UBC Theses and Dissertations
The proteomic and metabolomic characterization of clear cell ovarian cancer : towards better management strategies Ji, Xiao Ye (Jennifer)
Clear cell ovarian cancer (CCOC) is a molecularly unique subtype of epithelial ovarian cancer for which treatment options are still limited. Patients with late stage CCOC do not respond to gold-standard platinum and taxane based chemotherapeutics, and effective targeted therapies for this cancer are still lacking. Due to its relative rarity, the molecular landscape of this ovarian cancer subtype has not been fully deciphered. In this thesis, I used global screening techniques to elucidate the proteomic and metabolomic landscapes of CCOC, compared to other common epithelial ovarian cancer subtypes. I found that CCOC is a unique entity compared to its other epithelial ovarian cancer counterparts in both its proteomic and metabolomic landscapes. I reported proteomic diversity within CCOC cases presented as subgroups of distinct molecular signatures. Moreover, through integrated proteometabolomic analysis, I identified aberrancies in purine metabolism, cysteine/glutathione metabolism, as well as glucose metabolism. I further demonstrated that available CCOC cell lines reflect the proteomic and metabolomic signatures in CCOC clinical samples. The heterogenous biology seen in clinical samples and cell lines suggests that the comprehensive understanding of this cancer require appropriate in-vitro models to represent its diverse molecular phenotypes. Lastly, our proteomic understanding led to the identification of the lack of an arginine synthesizing enzyme, arginosuccinate synthase, in CCOC and other rare ovarian cancer subtypes including small cell ovarian carcinomas hypercalcemic type. Cancers lacking this enzyme has been shown to be sensitive to a molecular agent depriving extracellular arginine.

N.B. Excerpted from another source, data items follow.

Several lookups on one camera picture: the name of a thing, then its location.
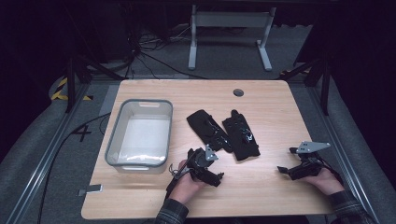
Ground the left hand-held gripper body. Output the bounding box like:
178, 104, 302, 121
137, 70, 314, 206
186, 144, 219, 182

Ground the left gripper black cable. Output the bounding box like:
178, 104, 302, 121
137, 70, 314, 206
165, 163, 190, 200

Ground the black metal stand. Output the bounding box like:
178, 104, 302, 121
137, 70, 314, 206
64, 55, 126, 114
279, 57, 332, 117

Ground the white plastic bin grey rim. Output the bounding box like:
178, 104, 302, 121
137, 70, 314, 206
105, 98, 174, 175

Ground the bundle of black floor cables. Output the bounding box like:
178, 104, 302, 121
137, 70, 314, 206
124, 24, 208, 80

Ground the person's left hand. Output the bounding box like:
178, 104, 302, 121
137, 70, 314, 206
169, 160, 206, 205

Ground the person's right hand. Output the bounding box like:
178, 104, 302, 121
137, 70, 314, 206
303, 168, 346, 197

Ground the thin black floor cable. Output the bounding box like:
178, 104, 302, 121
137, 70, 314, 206
36, 112, 112, 224

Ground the white metal desk frame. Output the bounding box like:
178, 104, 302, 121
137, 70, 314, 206
187, 4, 277, 72

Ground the black glove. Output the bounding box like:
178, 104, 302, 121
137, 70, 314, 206
221, 109, 262, 161
186, 108, 233, 154

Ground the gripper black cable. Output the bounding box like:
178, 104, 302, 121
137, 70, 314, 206
320, 157, 344, 185
165, 163, 190, 200

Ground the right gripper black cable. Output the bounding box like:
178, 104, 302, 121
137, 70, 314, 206
320, 157, 344, 185

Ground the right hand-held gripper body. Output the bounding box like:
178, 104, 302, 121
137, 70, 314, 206
289, 141, 332, 181

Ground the grey tape strip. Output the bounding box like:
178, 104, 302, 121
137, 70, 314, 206
77, 184, 104, 197

I show that this therapeutic agent was effective in curbing the growth of arginosuccinate synthase-negative rare ovarian cancers in-vitro and in in-vivo murine models, thus identifying a potential therapy for these very aggressive subtypes. My research provides the largest reported proteomic landscape of CCOC cases, in addition, I report the first metabolic landscape of CCOC and other ovarian cancer subtypes. Both will serve as valuable resources for further research into CCOC biology and therapeutic development. Furthermore, I demonstrate of how proteomic and metabolomic understanding can accelerate therapeutic development in rare ovarian cancers by using arginosuccinate synthase deficiency as an example.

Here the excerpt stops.